- Battle of Guadix: Part of Reconquista
| Date | January 1362 |
| Location | Guadix, Province of Granada, Spain37°18′N 3°08′W﻿ / ﻿37.3°N 3.13°W |
| Result | Muslim victory |

Belligerents
- Kingdom of Castile Kingdom of Jaén Order of Calatrava: Emirate of Granada

Strength
- 16,500: 4,600

= Battle of Guadix =

1362 battle in Spain

Emirate of Granada showing territory lost between 1292 and 1462. Guadix is to the east of the city of Granada

The Battle of Guadix was an engagement between Castilian and Granadan forces at Guadix, then in the Emirate of Granada and now in Spain, that took place in January 1362.
The Castilians were routed by forces loyal to Muhammed VI, Sultan of Granada. Despite his victory, Muhammed VI soon after sued for peace. He was murdered on the orders of King Peter of Castile.

==Background==

Muhammed V of Granada was dethroned in 1359, but escaped to Guadix, and from there to Morocco where he was protected by Ibrahim ibn Ali, Abu Salim.
His younger brother took power as Isma'il II, but was assassinated a few months later on the orders of his distant cousin Isma'il bin Nasr, abu-Sa'id, who took the throne as Muhammed VI. Soon after taking power, Muhammed VI lost a battle against a Christian force at Guadix.
In the summer of 1361 Abu Salim and King Peter of Castile ("the Cruel") supported Muhammed V in an attempt to regain his throne.
In December 1361 a Castilian army of 6,000 men took a number of towns in Granada.

==Battle==
In January 1362 a force of about 2,600 Castilians attacked a force of 4,600 Muslims at Guadix.
The Castilians had about 1,000 cavalry and 2,000 foot soldiers.
They were led by Diego García de Padilla, Master of the Order of Calatrava and adelantado mayor of the Frontier, Enrique Enríquez the Younger, commanding the forces of the Bishop of Jaén, Men Rodríguez de Biedma and other noblemen.
The chronicler Pero López de Ayala said the Castilians had low morale because the king had unjustly taken valuable Moorish prisoners from them that they had captured the previous year.
The omens were also unfavorable, which was deeply disturbing to the superstitious soldiers.

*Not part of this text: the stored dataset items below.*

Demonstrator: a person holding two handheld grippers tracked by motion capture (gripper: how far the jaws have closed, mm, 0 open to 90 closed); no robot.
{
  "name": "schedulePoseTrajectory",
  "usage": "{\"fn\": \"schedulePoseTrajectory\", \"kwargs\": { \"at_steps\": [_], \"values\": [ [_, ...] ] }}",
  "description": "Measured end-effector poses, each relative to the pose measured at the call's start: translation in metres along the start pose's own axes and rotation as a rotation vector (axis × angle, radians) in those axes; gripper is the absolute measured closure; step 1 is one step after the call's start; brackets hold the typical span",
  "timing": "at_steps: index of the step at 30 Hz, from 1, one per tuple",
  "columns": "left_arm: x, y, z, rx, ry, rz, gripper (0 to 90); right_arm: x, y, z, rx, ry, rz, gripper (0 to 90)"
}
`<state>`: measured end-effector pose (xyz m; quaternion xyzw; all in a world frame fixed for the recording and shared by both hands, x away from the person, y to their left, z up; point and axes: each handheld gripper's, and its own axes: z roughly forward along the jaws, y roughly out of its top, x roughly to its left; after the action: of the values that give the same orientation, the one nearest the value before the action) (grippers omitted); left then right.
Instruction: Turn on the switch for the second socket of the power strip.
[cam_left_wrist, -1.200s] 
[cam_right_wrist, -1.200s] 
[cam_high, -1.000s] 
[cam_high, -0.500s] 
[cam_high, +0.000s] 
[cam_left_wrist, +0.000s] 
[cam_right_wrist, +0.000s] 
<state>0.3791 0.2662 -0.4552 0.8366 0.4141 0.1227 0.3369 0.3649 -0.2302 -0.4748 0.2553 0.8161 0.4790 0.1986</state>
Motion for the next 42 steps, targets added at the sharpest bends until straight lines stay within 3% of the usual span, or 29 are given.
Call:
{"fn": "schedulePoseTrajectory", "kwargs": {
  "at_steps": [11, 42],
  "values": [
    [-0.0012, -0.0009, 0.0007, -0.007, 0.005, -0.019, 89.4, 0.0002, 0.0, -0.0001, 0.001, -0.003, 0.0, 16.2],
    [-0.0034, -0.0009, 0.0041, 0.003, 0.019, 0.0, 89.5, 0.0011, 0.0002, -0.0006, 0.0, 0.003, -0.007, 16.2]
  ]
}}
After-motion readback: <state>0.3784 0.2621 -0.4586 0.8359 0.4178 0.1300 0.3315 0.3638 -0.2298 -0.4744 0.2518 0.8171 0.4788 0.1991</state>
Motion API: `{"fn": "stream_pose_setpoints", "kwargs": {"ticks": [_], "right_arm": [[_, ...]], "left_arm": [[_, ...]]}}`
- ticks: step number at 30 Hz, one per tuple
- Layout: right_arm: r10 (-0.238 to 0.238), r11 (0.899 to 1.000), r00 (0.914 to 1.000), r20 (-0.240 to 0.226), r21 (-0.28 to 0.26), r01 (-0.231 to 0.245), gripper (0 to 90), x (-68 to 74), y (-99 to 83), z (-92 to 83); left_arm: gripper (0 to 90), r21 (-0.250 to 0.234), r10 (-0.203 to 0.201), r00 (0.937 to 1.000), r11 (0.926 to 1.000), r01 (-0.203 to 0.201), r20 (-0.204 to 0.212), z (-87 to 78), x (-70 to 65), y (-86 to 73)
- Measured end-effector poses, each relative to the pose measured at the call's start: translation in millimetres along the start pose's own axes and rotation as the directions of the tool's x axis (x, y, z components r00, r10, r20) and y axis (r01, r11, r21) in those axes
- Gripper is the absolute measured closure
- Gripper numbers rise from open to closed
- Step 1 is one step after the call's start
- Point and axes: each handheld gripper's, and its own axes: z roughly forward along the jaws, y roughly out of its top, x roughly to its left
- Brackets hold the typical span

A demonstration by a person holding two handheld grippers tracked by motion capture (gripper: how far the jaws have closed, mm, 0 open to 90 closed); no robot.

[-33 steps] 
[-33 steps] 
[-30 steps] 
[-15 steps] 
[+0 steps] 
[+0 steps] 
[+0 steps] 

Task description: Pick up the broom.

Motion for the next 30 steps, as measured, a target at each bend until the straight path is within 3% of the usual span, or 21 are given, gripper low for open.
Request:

When they arrived in sight of Guadix the Christians did not see any sign of the enemy, and divided into two troops.
One remained in battle order beside a small river, while the other marched towards Alhama.
The Moors had been warned of the advance. Six hundred cavalry and four thousand foot soldiers had been moved secretly to Guadix to reinforce the garrison of the town.
When the Castilian detachment sent to Alhama came into sight, the Moors attacked, but at first only showed part of their forces.
Other troops emerged from Guadix unseen, hidden by hedges and gardens.

There was a bridge with a high arch between the two armies, and the action began there.
The Granadans crossed this bridge, but were violently thrown back. About 200 Castilian cavalry pursued them, found themselves surrounded by infantry who had come out from the town, and were repelled in turn. They rallied at the entrance to the bridge and took a stand for a while, calling for help.
Padilla and Enríquez, who had not realized the enemy strength, rashly abandoned the bridge, thinking they could easily dispose of any Moors who crossed it.

The Castilian soldiers did not understand the purpose of this maneuver.
When they saw that the Moors had taken the bridge, they panicked and fled. The Moors followed up.
The Castilian cavalry tried to cover the retreat while the Moors were engaged in looting the baggage, but were too few in number to resist the growing number of Moors crossing the river. Night fell but the uneven struggle continued.
Padilla was wounded in one arm and taken prisoner with eight of his fellow knights.
Enrique Enríquez got back to the frontier with what was left of his small army.
The Castilians had been decisively defeated.
The commander of the Order of Santiago force, Diego Fernández de Jaén, was dead.

==Aftermath==

Muhammed VI released Diego García de Padilla and the eight other friars of Calatrava soon after the battle.
Despite the unexpected victory, Muhammed VI was concerned that the result of the defeat would be to make Peter of Castile determined on revenge,
and that Christian knights from other countries would be drawn by the prospect of glory and booty.
Muhammed VI's ally King Peter IV of Aragon abandoned him and sent 400 lances to assist Castile.
Muhammed VI sought peace with Peter of Castile, who had him murdered in April 1362.
Muhammed V regained control of Granada in 1362. He maintained an alliance with Peter of Castile, and helped him in his war against King Peter IV of Aragon.